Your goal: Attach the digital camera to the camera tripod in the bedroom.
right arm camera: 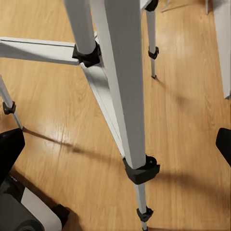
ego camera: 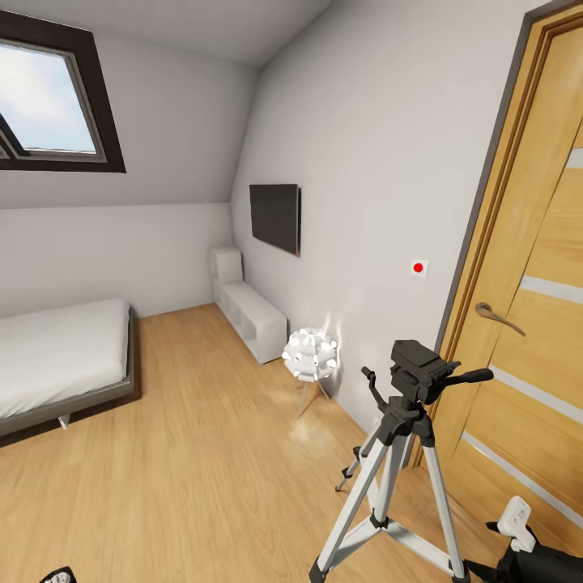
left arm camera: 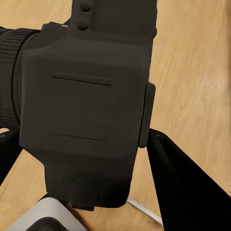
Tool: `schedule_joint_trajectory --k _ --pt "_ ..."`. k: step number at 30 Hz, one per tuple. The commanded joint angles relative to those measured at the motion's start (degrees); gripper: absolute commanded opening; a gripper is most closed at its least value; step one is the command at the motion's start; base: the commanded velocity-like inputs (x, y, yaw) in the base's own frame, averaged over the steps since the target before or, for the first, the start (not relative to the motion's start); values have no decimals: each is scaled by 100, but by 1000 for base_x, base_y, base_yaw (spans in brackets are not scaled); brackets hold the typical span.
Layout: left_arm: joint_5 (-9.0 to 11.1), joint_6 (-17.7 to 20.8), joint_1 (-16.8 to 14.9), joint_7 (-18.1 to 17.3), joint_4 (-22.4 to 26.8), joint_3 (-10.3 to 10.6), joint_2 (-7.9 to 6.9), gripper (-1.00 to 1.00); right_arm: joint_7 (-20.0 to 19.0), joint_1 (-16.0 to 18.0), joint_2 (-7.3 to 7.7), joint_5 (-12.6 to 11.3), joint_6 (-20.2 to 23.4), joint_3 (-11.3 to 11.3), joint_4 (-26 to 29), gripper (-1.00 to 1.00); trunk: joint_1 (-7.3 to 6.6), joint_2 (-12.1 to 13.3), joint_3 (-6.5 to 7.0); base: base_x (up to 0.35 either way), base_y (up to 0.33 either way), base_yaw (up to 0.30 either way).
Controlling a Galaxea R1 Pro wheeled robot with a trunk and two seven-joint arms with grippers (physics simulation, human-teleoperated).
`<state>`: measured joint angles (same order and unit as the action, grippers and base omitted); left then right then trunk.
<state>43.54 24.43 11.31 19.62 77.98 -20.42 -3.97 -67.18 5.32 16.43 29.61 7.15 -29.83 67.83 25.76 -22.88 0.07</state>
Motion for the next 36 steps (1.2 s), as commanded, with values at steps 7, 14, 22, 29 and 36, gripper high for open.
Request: schedule_joint_trajectory --k 7,14,22,29,36 --pt "-117 186 -231 21 18 309 -133 -100 -30 175 -103 -270 116 -2 3 100 2 -4 -1 0 0 0" --pt "-250 790 -721 33 17 534 -219 -100 -43 313 -142 -336 440 0 3 100 2 -4 -1 0 0 0" --pt "-313 1983 -1499 31 96 604 -381 -100 -63 350 -146 -356 795 3 3 100 2 -4 -1 0 0 0" --pt "-293 3411 -2737 51 542 752 -411 -100 -43 384 -167 -338 872 14 3 100 2 -4 -1 0 0 0" --pt "-280 3557 -3700 60 52 1288 -374 -100 -38 396 -247 -325 1111 20 3 100 2 -4 -1 0 0 0"
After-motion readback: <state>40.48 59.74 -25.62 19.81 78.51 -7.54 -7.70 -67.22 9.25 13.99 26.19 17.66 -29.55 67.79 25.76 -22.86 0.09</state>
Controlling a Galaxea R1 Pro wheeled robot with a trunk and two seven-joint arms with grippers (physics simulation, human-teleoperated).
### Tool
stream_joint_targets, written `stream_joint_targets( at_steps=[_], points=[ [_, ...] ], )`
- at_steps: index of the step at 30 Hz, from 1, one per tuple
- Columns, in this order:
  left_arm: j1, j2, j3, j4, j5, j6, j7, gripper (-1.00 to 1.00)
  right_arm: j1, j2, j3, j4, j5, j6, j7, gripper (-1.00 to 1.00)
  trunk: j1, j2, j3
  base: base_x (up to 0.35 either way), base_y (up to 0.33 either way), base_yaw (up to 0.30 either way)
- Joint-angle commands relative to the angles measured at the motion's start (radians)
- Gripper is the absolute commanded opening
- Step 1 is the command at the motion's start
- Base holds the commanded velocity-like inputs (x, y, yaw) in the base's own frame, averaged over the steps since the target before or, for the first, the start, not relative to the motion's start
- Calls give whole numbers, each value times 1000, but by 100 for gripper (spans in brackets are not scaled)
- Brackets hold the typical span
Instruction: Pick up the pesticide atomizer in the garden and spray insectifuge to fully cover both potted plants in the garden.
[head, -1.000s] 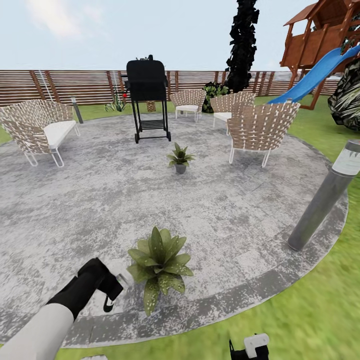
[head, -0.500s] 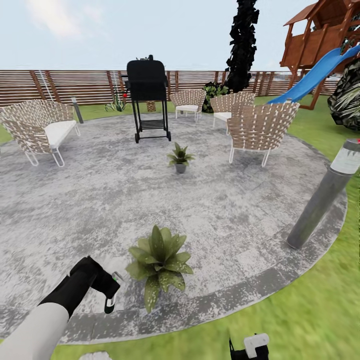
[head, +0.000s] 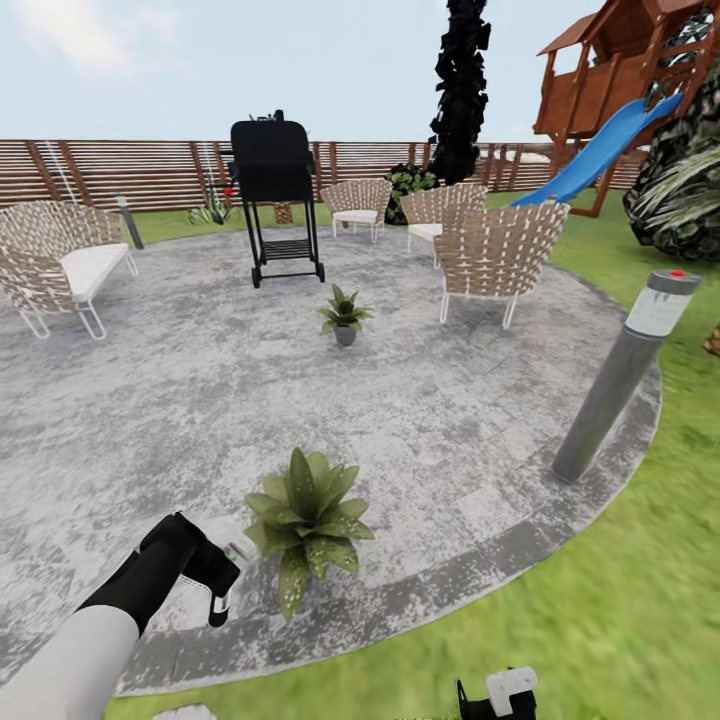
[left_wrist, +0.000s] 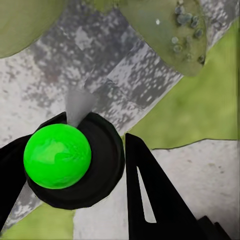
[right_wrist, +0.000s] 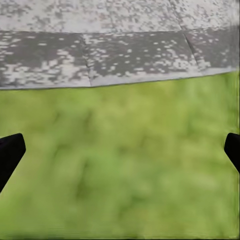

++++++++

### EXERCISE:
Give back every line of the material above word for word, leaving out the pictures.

### WRITTEN RESPONSE:
Your goal: Attach the digital camera to the camera tripod in the bedroom.
right arm camera: 
ego camera: 
left arm camera: 
Tool: `schedule_joint_trajectory --k _ --pt "_ ..."`. k: step number at 30 Hz, one per tuple. The commanded joint angles relative to those measured at the motion's start (degrees); gripper: absolute commanded opening; a gripper is most closed at its least value; step one is the command at the motion's start; base: the commanded velocity-like inputs (x, y, yaw) in the base's own frame, averaged over the steps since the target before or, for the first, the start (not relative to the motion's start); values have no decimals: each is scaled by 100, but by 1000 for base_x, base_y, base_yaw (spans in brackets are not scaled); brackets hold the typical span.
Layout: left_arm: joint_5 (-9.0 to 11.1), joint_6 (-17.7 to 20.8), joint_1 (-16.8 to 14.9), joint_7 (-18.1 to 17.3), joint_4 (-22.4 to 26.8), joint_3 (-10.3 to 10.6), joint_2 (-7.9 to 6.9), gripper (-1.00 to 1.00); right_arm: joint_7 (-20.0 to 19.0), joint_1 (-16.0 to 18.0), joint_2 (-7.3 to 7.7), joint_5 (-12.6 to 11.3), joint_6 (-20.2 to 23.4), joint_3 (-11.3 to 11.3), joint_4 (-26 to 29), gripper (-1.00 to 1.00); trunk: joint_1 (-7.3 to 6.6), joint_2 (-12.1 to 13.3), joint_3 (-6.5 to 7.0); base: base_x (up to 0.35 either way), base_y (up to 0.33 either way), base_yaw (up to 0.30 either way).
Controlling a Galaxea R1 Pro wheeled robot with a trunk and two seven-joint arms with grippers (physics simulation, human-teleoperated).
`<state>`: measured joint angles (same order and unit as the action, grippers and base omitted); left then right then trunk.
<state>43.54 24.43 11.31 19.62 77.98 -20.42 -3.97 -67.18 5.32 16.43 29.61 7.15 -29.83 67.83 25.76 -22.88 0.07</state>
Motion for the next 36 steps (1.2 s), as commanded, with values at steps 7, 14, 22, 29 and 36, gripper high for open.
Request: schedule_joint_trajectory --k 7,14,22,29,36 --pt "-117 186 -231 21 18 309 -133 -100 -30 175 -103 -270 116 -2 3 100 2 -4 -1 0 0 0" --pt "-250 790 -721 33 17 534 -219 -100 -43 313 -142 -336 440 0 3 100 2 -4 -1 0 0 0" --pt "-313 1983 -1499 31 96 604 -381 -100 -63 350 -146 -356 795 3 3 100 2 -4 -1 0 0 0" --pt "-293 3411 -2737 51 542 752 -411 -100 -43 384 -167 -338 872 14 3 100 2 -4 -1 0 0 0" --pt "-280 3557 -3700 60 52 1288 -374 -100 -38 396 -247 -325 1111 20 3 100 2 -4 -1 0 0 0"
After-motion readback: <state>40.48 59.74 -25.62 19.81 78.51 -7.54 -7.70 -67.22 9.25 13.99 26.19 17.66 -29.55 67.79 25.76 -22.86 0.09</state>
Controlling a Galaxea R1 Pro wheeled robot with a trunk and two seven-joint arms with grippers (physics simulation, human-teleoperated).
### Tool
stream_joint_targets, written `stream_joint_targets( at_steps=[_], points=[ [_, ...] ], )`
- at_steps: index of the step at 30 Hz, from 1, one per tuple
- Columns, in this order:
  left_arm: j1, j2, j3, j4, j5, j6, j7, gripper (-1.00 to 1.00)
  right_arm: j1, j2, j3, j4, j5, j6, j7, gripper (-1.00 to 1.00)
  trunk: j1, j2, j3
  base: base_x (up to 0.35 either way), base_y (up to 0.33 either way), base_yaw (up to 0.30 either way)
- Joint-angle commands relative to the angles measured at the motion's start (radians)
- Gripper is the absolute commanded opening
- Step 1 is the command at the motion's start
- Base holds the commanded velocity-like inputs (x, y, yaw) in the base's own frame, averaged over the steps since the target before or, for the first, the start, not relative to the motion's start
- Calls give whole numbers, each value times 1000, but by 100 for gripper (spans in brackets are not scaled)
- Brackets hold the typical span
Instruction: Pick up the pesticide atomizer in the garden and spray insectifuge to fully cover both potted plants in the garden.
[head, -1.000s] 
[head, -0.500s] 
[head, +0.000s] 
[left_wrist, +0.000s] 
[right_wrist, +0.000s] 

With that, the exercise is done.